Top positive review
25 people found this helpful
Fast Film, Wide Range
on May 16, 2002
... I would dare to say the photo-finishing lab has a lot to do with the results you see. I was horrified by one lab I tried recently. Incompetence in the lab can totally ruin your prized shots. As always, it's best to shoot a test roll or two and make sure you don't photograph anything you can't reshoot later. Test a new lab the same way, with photos that can be redone.

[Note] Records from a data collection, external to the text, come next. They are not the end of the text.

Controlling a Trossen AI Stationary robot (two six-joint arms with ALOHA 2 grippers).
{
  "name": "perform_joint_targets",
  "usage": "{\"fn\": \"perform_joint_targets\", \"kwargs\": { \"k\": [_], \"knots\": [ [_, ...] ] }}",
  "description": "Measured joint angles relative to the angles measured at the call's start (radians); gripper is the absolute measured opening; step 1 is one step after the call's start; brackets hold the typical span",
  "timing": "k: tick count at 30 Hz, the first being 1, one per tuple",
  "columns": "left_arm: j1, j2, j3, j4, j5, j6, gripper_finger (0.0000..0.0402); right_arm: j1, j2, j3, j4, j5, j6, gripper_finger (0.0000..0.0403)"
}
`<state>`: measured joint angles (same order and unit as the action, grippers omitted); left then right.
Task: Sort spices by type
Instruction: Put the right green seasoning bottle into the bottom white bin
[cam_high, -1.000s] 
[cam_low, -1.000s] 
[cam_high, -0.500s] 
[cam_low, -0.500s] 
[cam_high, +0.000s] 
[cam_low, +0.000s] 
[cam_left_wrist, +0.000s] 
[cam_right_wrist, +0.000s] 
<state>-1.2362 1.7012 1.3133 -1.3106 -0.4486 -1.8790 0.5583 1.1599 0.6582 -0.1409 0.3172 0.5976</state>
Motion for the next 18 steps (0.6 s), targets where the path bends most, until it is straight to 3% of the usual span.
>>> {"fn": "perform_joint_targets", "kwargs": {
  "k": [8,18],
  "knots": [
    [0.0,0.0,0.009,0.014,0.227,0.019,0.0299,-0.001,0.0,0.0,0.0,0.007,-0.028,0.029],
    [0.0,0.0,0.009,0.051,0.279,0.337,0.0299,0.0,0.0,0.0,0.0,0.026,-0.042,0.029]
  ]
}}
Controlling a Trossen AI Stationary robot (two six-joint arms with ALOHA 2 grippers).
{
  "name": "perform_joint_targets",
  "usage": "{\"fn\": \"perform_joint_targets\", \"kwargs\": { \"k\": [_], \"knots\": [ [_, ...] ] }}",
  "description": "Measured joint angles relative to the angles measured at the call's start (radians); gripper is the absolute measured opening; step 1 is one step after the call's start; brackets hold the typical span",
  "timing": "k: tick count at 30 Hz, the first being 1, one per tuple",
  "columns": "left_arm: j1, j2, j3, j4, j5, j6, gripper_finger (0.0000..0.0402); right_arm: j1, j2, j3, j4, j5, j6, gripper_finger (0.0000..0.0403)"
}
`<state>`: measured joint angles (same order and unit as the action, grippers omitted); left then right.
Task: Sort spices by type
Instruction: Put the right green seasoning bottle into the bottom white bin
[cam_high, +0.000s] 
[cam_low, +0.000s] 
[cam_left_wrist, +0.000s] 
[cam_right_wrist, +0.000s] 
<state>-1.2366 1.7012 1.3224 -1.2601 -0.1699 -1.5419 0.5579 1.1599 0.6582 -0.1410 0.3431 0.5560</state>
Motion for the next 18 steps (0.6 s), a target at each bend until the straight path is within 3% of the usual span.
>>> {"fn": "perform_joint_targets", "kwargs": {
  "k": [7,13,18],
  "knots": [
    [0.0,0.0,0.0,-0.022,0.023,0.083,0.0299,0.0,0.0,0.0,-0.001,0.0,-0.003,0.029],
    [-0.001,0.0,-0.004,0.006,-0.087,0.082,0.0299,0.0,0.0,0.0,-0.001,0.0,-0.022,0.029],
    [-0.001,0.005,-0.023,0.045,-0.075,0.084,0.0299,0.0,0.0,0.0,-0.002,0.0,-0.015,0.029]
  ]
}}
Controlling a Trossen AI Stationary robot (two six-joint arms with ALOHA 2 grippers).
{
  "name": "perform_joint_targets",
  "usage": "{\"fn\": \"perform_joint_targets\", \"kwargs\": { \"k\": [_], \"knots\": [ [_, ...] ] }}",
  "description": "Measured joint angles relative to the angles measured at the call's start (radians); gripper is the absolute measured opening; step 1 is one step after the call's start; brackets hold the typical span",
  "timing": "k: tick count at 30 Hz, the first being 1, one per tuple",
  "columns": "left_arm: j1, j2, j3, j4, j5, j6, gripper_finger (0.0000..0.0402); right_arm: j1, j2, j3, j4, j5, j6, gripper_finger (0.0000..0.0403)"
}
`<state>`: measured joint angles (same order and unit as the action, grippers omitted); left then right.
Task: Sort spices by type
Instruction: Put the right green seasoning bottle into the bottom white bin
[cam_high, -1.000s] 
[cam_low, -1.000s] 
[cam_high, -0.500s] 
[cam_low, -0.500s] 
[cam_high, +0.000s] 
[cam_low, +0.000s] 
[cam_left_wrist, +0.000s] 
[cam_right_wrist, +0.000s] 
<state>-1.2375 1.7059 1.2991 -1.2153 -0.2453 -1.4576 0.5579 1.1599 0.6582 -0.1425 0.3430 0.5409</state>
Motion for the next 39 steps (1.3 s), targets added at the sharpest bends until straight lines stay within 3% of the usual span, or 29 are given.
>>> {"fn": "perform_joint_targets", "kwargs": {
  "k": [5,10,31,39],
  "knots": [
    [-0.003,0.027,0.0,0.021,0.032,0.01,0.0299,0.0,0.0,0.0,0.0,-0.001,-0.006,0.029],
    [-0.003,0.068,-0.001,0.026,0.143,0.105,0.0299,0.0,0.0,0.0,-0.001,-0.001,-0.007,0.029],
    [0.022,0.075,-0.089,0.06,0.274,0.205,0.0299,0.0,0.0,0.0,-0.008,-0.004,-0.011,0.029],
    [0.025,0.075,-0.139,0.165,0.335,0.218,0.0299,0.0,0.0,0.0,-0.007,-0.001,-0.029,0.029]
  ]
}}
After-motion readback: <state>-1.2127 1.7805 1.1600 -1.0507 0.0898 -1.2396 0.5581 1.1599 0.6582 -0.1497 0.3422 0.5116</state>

Keep this film cool. Refrigerate unopened rolls and let them aclimate before using. Try to load your camera in as much darkness as you can achieve. Process this film as soon as you can, after shooting. Leaving the film sitting around or in heat will cause the dyes to deteriorate. If you need to travel by air, ask for a hand-inspection at the airport. Don't pack this film in checked luggage. It is more sensitive to X-Ray equipment than an average film.
This film actually has a better grain index (48) than Kodak's professional negative film (Portra - index 50) at a 4.4 magnification, ISO 800. (I haven't seen any other index value data from Kodak for this film, so I can't comment about larger print sizes.)
If you need a fast color film for poor lighting conditions or for action photos, this is a good film. It is not as good in controlled lighting situations as the Portra or Supra or even Royal Gold films at lower ISO ratings. If you need the speed and don't intend to enlarge beyond 5x, this film is perfect. If you need to enlarge beyond that, the grain becomes more and more apparent. In photography, as in every other endeavor, choose the right tool for the job. Film is a very important tool for serious photography. Don't depend on just one type of film.